Task details -> Only the lines from the top of the data through the line containing "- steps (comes" should be duplicated, exactly as they appear.

Exercise material ->
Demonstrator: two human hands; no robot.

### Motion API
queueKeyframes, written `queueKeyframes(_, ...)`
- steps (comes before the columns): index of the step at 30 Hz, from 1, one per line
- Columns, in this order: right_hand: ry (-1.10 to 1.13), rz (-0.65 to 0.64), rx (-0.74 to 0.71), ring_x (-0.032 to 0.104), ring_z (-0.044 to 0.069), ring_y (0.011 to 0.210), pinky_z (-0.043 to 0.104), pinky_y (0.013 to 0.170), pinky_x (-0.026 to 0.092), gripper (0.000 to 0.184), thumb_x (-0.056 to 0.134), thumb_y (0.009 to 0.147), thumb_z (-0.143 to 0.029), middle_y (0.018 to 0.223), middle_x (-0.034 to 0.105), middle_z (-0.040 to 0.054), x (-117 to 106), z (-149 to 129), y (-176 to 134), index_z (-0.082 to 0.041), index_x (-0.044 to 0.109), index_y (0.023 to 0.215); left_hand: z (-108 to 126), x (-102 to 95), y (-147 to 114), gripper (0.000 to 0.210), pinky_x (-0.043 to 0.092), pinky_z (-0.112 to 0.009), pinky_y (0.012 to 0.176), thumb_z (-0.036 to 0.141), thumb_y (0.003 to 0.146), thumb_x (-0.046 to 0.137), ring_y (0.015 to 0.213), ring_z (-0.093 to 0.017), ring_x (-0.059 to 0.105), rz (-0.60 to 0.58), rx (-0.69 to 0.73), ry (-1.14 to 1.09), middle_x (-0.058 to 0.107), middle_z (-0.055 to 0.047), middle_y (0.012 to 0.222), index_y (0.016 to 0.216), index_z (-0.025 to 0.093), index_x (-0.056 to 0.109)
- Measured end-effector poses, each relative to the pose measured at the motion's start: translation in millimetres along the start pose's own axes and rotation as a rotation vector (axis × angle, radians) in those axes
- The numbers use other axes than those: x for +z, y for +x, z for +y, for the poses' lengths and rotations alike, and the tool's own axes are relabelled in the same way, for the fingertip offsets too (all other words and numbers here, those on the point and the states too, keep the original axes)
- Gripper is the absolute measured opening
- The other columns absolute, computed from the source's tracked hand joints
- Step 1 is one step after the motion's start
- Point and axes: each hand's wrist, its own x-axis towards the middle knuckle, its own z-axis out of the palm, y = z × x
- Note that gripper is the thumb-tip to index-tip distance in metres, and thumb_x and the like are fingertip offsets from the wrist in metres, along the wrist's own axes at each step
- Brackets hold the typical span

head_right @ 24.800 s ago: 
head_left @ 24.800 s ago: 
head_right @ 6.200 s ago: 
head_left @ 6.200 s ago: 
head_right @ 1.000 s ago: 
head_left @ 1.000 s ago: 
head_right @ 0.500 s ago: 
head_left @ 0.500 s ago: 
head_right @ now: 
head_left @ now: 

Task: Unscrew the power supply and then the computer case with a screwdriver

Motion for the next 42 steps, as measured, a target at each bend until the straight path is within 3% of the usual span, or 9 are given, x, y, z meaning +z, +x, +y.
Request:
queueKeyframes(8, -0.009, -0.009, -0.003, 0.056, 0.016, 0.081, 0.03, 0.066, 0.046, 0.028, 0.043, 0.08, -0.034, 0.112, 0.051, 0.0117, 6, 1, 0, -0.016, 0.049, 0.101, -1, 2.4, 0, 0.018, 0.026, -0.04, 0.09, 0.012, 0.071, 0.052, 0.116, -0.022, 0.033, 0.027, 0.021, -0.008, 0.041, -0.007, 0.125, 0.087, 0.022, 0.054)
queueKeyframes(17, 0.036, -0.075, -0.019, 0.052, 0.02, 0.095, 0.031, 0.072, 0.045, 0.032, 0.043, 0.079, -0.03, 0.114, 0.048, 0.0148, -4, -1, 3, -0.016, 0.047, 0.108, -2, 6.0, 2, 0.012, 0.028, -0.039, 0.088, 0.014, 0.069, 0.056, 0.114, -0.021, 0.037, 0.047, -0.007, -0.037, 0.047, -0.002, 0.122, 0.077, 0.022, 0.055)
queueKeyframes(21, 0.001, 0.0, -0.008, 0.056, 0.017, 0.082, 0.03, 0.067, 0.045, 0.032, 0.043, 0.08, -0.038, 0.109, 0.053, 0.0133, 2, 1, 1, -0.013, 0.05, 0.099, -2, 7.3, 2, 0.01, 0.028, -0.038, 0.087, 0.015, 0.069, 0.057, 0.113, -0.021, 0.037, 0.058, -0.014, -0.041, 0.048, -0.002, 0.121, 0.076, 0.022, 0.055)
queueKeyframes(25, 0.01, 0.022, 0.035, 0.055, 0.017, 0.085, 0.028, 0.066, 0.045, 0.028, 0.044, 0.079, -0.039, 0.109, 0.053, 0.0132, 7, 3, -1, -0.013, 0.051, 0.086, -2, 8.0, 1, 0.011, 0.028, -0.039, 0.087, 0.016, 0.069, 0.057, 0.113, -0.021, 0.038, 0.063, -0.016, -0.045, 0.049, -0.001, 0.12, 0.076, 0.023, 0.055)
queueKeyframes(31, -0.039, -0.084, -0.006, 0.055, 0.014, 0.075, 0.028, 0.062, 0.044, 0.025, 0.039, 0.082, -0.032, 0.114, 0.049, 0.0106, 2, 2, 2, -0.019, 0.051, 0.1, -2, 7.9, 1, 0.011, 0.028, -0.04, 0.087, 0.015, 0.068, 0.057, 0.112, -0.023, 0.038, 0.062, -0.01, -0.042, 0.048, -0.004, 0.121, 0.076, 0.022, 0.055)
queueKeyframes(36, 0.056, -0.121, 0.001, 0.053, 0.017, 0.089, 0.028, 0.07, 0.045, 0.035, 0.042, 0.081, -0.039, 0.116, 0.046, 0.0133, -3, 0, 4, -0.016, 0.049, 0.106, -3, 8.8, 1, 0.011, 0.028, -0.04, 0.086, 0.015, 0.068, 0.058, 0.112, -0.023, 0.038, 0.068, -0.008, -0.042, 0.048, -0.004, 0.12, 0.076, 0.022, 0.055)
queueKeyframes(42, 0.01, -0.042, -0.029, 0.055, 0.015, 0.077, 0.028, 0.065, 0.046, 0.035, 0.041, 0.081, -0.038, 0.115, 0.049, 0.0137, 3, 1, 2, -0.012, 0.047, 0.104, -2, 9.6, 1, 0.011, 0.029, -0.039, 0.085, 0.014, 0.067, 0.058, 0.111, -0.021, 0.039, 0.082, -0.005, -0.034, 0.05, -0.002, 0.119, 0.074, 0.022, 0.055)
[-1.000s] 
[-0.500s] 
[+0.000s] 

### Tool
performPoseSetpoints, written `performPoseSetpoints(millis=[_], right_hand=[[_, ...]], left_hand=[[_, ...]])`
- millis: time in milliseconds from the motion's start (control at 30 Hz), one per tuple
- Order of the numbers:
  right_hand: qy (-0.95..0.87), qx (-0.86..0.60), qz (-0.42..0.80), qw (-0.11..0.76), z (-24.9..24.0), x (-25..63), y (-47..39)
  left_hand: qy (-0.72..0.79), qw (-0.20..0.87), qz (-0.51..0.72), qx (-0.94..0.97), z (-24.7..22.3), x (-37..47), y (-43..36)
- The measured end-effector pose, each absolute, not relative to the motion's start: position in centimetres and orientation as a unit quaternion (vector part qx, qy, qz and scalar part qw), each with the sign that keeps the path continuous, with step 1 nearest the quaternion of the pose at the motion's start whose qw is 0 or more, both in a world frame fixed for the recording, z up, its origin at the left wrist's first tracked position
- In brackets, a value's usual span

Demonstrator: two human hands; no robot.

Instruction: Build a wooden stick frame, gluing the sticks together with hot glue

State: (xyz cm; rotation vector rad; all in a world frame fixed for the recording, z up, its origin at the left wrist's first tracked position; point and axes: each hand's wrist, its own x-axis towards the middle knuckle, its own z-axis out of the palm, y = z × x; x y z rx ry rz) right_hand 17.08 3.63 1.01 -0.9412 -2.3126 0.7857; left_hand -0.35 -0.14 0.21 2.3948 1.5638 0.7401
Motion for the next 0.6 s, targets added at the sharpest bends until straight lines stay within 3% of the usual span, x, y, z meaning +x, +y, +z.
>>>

The answer ->
Demonstrator: two human hands; no robot.

### Motion API
queueKeyframes, written `queueKeyframes(_, ...)`
- steps (comes before the columns): index of the step at 30 Hz, from 1, one per line

With this, the exercise is finished.